In September 2015, Kimberley Marin was a second-year mechanical engineering student at the École de technologie supérieure (ÉTS), working toward a master's degree. At one point during a Hawaiian-themed frosh event, she says three male students grabbed her from behind and pulled her straw skirt off.
"They ran away with it, thinking it was fun," Marin says. "It took me around five seconds to realize that my behind was showing in front of everyone because my bikini [bottom] went down.
"It was the most humiliating moment of my life."
In the days that followed the incident, Marin says she was dismayed at how little support she received from either her student union, or the school's administration.
"The boy from the student union told me, 'well, you were dressed in a Hawaiian skirt, what were you expecting?'" she said.
Later, she says she wasn't very well received at the director of student services' office, either.
"I was with one of my witnesses, one of my friends who saw everything," she said. "This director told me that it was the student union organizing the event, and ÉTS did not really have anything to do with it."
At that point, she tried to impress upon him the culture of sexual harassment which existed at ÉTS — which has an overwhelming majority of male students — and to demand he do something to change it.
"His answer to me was, 'you know, some people victimize themselves,'" Marin said.

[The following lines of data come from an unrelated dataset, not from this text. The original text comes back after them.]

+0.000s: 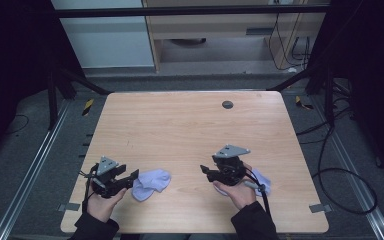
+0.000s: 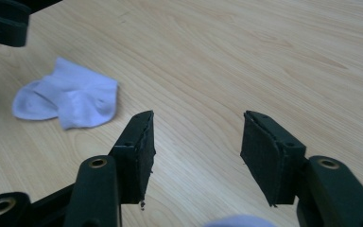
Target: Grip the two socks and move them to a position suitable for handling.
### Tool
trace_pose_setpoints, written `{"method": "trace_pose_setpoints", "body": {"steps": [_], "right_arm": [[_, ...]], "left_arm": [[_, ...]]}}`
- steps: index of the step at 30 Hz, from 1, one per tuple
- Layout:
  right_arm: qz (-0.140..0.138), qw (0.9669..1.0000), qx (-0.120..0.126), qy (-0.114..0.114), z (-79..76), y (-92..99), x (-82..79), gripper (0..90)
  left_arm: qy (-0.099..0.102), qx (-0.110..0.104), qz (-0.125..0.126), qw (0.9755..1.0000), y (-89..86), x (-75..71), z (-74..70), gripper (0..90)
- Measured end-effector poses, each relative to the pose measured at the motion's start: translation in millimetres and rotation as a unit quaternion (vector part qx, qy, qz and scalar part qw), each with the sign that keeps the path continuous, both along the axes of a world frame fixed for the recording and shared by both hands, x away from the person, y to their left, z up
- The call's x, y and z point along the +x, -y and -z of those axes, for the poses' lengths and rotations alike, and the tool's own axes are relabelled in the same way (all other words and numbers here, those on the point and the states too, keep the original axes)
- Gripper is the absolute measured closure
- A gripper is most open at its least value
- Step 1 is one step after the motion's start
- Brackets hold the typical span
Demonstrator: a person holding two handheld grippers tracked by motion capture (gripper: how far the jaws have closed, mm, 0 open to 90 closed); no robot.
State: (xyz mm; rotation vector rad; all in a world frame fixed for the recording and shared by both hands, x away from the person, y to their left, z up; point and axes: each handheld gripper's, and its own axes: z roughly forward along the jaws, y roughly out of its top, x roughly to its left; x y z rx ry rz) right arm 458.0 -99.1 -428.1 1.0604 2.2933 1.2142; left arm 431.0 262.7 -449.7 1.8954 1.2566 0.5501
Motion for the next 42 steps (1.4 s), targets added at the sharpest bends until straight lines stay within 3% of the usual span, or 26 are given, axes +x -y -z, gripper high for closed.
{"method": "trace_pose_setpoints", "body": {"steps": [13,19,26,38,42], "right_arm": [[-0.06,0.998,-0.006,-0.017,12.1,-61.5,1.0,52.8],[-0.08,0.9964,-0.008,-0.025,22.4,-84.4,-0.4,55.1],[-0.105,0.9937,-0.021,-0.032,34.2,-109.6,-1.6,57.0],[-0.135,0.9888,-0.045,-0.046,57.4,-137.6,-0.7,59.4],[-0.132,0.9892,-0.044,-0.045,62.4,-141.9,-1.3,63.3]], "left_arm": [[-0.033,0.033,0.008,0.9989,-10.3,-9.6,18.3,49.6],[-0.046,0.051,0.021,0.9974,-5.3,-11.8,25.9,52.1],[-0.06,0.058,0.028,0.9961,-0.5,-12.3,31.0,55.7],[-0.083,0.072,0.044,0.993,8.3,-12.0,39.0,63.6],[-0.084,0.069,0.044,0.9931,8.4,-11.7,39.3,68.7]]}}
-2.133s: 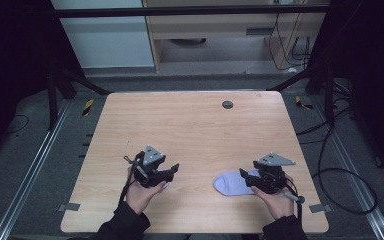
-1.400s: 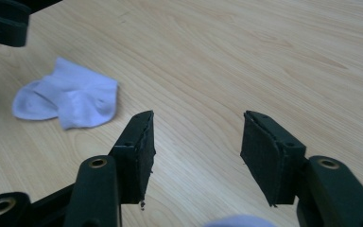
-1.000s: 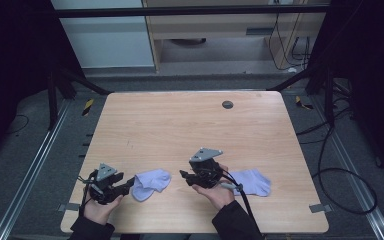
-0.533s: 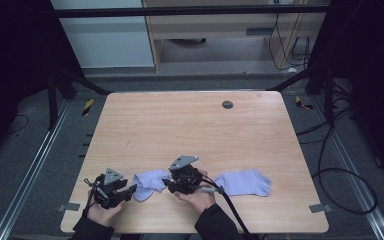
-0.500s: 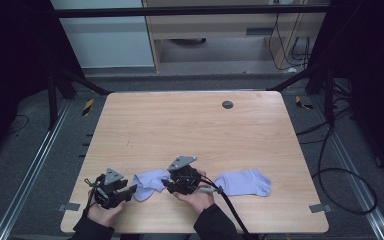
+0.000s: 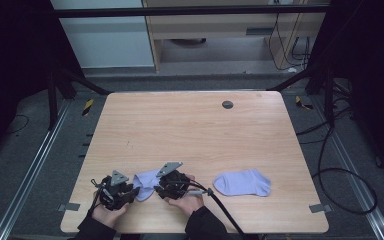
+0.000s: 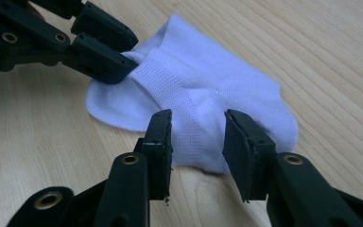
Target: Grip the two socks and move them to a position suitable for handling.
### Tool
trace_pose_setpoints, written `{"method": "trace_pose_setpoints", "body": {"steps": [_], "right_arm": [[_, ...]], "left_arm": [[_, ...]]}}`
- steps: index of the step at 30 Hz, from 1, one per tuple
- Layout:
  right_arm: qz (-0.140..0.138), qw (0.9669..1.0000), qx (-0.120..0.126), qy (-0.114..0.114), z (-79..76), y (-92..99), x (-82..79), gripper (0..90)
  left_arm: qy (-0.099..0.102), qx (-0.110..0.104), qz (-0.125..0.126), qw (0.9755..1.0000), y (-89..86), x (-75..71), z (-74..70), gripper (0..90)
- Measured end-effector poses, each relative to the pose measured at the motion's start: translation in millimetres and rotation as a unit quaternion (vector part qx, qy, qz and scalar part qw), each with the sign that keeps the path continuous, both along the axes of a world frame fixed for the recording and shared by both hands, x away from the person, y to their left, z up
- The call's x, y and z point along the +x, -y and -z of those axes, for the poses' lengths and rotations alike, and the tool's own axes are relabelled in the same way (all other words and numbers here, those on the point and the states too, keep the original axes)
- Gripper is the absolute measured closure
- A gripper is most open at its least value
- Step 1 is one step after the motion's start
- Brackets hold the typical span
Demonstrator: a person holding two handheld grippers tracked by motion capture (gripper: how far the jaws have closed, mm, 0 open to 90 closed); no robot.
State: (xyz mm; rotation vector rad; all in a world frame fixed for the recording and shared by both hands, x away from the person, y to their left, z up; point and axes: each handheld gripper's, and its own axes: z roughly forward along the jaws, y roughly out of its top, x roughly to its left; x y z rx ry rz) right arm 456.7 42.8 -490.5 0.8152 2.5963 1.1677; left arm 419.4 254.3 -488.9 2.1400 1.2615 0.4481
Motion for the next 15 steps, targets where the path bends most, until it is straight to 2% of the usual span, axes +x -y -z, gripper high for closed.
{"method": "trace_pose_setpoints", "body": {"steps": [3,6,10,13,15], "right_arm": [[0.002,0.9999,0.0,-0.014,6.5,-0.6,1.0,65.8],[0.001,0.9999,-0.003,-0.01,8.8,-1.0,0.0,67.9],[0.001,0.9999,-0.009,-0.007,8.3,-0.6,-0.1,77.7],[0.003,0.9999,-0.006,-0.009,7.2,0.4,-0.4,83.2],[0.007,0.9999,0.008,-0.011,3.5,3.5,-0.7,83.9]], "left_arm": [[0.0,-0.001,0.002,1.0,0.5,0.1,0.1,72.3],[0.0,-0.001,0.004,1.0,1.1,0.3,0.2,75.8],[-0.003,0.0,0.006,1.0,2.2,0.8,-0.2,81.1],[-0.005,-0.004,0.01,0.9999,2.6,1.8,-0.4,84.0],[-0.005,-0.006,0.015,0.9999,2.7,2.7,-0.4,84.5]]}}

She then took her case to the Quebec Human Rights Commission, who heard her case in October of last year. By then, she had already dropped out of ÉTS, not long after word got out to some of her peers that she had filed a harassment complaint with the school — a complaint which essentially went nowhere.
The Commission awarded her $34,500 earlier this year, but for Marin, the case was never about the money.
"All I asked the Commission was to tell the ÉTS that they had to have policies, and to receive the complaint with no discrimination against women. I did it for all the other women," she said.
Marin says she has accepted a formal apology from ÉTS, and says she hopes to return in January to complete her degree.